**EXERCISE OBJECTIVE**.
Please find the lines in the following records that hold "armchair", and copy them.

Extracted data entries
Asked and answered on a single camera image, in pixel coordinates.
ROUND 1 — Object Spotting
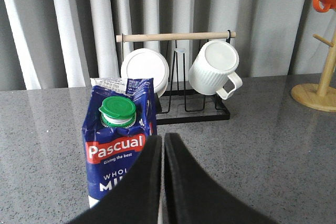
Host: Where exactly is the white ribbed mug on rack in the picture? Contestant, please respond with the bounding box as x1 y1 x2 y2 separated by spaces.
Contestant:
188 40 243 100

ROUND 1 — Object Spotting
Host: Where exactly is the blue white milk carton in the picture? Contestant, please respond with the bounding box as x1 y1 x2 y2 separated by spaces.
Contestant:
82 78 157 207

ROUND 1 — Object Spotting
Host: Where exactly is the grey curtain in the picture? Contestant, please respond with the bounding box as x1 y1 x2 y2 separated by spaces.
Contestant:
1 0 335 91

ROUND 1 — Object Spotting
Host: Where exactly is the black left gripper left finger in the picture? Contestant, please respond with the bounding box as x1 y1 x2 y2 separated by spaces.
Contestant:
--
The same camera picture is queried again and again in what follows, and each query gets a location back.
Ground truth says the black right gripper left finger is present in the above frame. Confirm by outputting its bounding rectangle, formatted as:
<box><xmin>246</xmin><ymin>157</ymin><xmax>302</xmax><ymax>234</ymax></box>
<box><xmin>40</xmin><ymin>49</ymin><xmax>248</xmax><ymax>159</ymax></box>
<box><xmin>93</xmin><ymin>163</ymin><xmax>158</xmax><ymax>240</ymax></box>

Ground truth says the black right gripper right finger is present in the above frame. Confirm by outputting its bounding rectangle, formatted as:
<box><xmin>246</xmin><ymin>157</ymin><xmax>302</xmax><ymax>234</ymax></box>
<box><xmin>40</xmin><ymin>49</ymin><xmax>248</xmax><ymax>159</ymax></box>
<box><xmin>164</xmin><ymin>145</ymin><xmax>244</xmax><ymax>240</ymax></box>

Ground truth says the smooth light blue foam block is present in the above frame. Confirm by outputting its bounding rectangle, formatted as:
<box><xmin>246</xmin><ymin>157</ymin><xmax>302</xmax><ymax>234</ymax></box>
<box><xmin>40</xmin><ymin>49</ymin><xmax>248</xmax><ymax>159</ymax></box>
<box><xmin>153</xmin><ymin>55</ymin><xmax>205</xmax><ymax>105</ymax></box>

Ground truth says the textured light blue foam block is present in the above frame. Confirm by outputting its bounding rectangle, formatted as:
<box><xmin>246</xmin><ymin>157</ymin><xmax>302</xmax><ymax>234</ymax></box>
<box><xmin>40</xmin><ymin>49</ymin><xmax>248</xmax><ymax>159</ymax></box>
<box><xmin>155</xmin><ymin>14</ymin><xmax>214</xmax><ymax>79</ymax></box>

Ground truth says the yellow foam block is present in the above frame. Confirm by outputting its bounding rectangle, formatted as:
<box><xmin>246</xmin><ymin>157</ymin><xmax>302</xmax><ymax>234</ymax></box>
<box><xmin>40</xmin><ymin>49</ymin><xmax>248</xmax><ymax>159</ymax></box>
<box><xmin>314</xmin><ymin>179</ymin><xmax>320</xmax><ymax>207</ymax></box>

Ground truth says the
---
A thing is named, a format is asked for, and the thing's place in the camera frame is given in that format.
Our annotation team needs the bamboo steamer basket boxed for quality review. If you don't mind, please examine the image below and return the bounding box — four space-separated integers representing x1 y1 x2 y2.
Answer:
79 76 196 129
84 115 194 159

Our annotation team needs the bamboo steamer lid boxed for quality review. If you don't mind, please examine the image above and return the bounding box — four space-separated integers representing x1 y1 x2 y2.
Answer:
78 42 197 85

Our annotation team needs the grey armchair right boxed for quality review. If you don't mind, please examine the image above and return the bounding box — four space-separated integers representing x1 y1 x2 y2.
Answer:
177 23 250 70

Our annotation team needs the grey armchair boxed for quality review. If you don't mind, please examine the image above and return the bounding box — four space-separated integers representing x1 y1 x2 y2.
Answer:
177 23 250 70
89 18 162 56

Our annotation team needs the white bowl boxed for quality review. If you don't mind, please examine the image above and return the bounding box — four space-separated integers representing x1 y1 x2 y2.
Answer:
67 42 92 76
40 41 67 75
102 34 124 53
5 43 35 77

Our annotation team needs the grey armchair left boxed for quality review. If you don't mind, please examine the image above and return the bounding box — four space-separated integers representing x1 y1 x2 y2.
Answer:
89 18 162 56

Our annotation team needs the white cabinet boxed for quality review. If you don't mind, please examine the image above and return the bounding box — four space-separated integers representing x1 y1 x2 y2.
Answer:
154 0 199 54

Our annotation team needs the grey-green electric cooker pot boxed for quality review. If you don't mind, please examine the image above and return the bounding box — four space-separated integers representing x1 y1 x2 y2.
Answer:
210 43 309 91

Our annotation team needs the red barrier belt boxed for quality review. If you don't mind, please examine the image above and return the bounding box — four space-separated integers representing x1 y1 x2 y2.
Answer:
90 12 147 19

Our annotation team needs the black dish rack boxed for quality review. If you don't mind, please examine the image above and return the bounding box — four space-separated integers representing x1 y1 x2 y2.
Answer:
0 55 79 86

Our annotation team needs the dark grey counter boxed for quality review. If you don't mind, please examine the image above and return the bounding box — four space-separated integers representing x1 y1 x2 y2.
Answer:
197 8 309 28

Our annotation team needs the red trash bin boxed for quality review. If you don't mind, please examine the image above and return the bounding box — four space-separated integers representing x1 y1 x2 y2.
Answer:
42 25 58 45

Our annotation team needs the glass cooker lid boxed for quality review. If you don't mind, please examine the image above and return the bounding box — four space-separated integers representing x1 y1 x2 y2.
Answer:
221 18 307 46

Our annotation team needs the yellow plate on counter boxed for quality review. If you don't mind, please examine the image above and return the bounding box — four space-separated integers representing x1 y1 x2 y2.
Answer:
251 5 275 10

**RESPONSE AREA**.
Our annotation team needs the grey armchair right boxed for quality review. If you don't mind, please examine the image above and return the bounding box — four space-separated integers representing x1 y1 x2 y2.
Our annotation team needs the grey armchair boxed for quality review. If you don't mind, please examine the image above and return the bounding box — four space-separated integers representing x1 y1 x2 y2.
Our annotation team needs the grey armchair left boxed for quality review. If you don't mind, please examine the image above and return the bounding box — four space-separated integers representing x1 y1 x2 y2.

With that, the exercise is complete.